En cuanto a las provisiones, no había para que preocuparse. Bastaban las que tenían los almacenes del faro, aunque hubiese sido preciso mantener doble número de bocas. Y en caso de necesidad, hubiérase podido recurrir a las reservas de la caverna. En suma, el aprovisionamiento de la goleta estaba asegurado para una larga travesía en los mares del Pacífico.
El mal tiempo duró hasta el 12 de enero.
Toda una semana perdida; pues había sido absolutamente imposible poder trabajar. Kongre creyó prudente meter una parte del lastre en la goleta, que daba vueltas como un bote.
El viento cambió durante la noche del 12 al 13 y saltó bruscamente de cuadrante.
Durante esta semana había pasado un barco a la vista de la Isla de los Estados. Como era de día, no pudo comprobar si el faro funcionaba. Navegaba con pabellón francés con dirección al estrecho de Lamaire.
Pasó a unas tres millas de la costa, y fue necesario emplear el larga vista para reconocer su nacionalidad. Si Vázquez le hizo señales desde el cabo San Juan, seguramente que no fueron advertidas a bordo, pues un capitán francés no hubiera vacilado en poner la proa a tierra para recoger un naufrago.
En la mañana del 13, el lastre de la goleta fue de nuevo desembarcado, y la visita a la cala pudo hacerse con más detenimiento que en el cabo San Bartolomé. El carpintero declaró que las averías eran más graves de lo que en un principio se supuso. Visiblemente, el barco no hubiera podido prolongar su navegación más allá de la bahía de Elgor; había necesidad, por lo tanto, de ponerlo en seco, a fin de proceder a la reparación.

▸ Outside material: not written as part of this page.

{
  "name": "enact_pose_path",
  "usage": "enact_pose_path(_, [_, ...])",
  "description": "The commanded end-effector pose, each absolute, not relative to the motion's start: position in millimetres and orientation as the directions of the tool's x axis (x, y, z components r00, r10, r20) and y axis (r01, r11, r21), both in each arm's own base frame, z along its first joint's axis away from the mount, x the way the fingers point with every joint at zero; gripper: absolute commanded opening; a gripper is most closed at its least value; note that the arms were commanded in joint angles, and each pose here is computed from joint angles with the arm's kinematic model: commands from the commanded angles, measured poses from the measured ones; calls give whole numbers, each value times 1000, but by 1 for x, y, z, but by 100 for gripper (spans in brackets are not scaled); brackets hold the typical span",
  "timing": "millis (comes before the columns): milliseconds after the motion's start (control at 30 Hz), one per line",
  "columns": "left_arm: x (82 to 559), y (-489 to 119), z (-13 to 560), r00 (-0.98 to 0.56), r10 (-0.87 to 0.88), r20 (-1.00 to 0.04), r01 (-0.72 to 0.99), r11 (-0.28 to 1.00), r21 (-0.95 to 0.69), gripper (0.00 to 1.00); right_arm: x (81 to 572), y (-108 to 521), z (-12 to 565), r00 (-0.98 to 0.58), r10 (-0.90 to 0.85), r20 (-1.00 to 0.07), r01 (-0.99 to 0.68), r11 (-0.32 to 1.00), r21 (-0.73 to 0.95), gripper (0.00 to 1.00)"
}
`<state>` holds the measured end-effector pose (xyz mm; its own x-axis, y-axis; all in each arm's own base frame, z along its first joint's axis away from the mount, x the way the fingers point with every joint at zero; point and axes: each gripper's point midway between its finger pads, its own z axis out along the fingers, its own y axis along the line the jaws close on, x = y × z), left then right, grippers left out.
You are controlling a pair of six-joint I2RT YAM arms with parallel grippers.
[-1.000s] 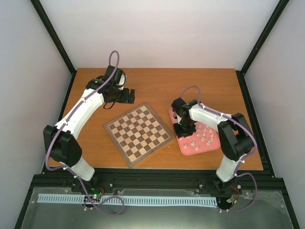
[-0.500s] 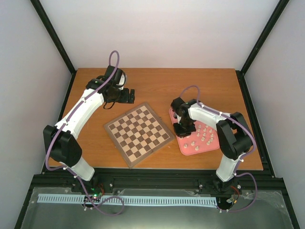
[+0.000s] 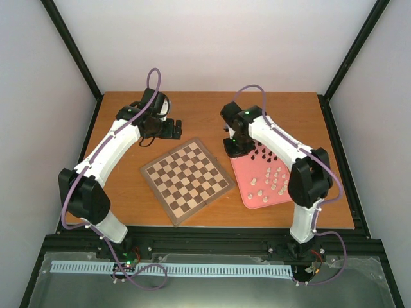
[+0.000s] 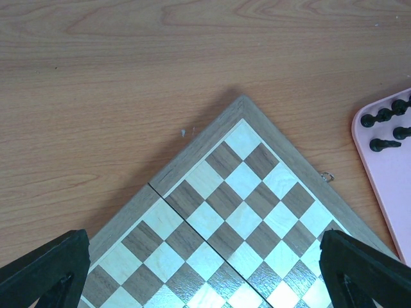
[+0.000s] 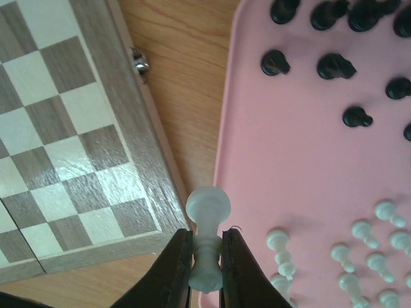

El carpintero Vargas, auxiliado por sus compañeros, no dudaba en llevar a cabo su trabajo. SÍ no lo lograba, hubiera sido imposible a la Maule, incompletamente reparada, aventurarse a través del Pacífico.
La primera operación era acostar a la goleta en la playa, lo que no podía hacerse sin el auxilio de la marea. Era necesario esperar otros dos días para que llegase la gran marea de la nueva luna, que permitiría conducir la goleta bastante tierra adentro para que permaneciese en seco durante el tiempo necesario.
Kongre y Carcante aprovecharon este retraso para volver a la caverna: y esta ver lo hicieron con la chalupa del faro, más grande que el bote de la Maule. En ella conducirían una parte de los objetos cíe valor, oro y plata, procedentes del pillaje, alhajas y otras materias preciosas, que se depositarían en el almacén del faro.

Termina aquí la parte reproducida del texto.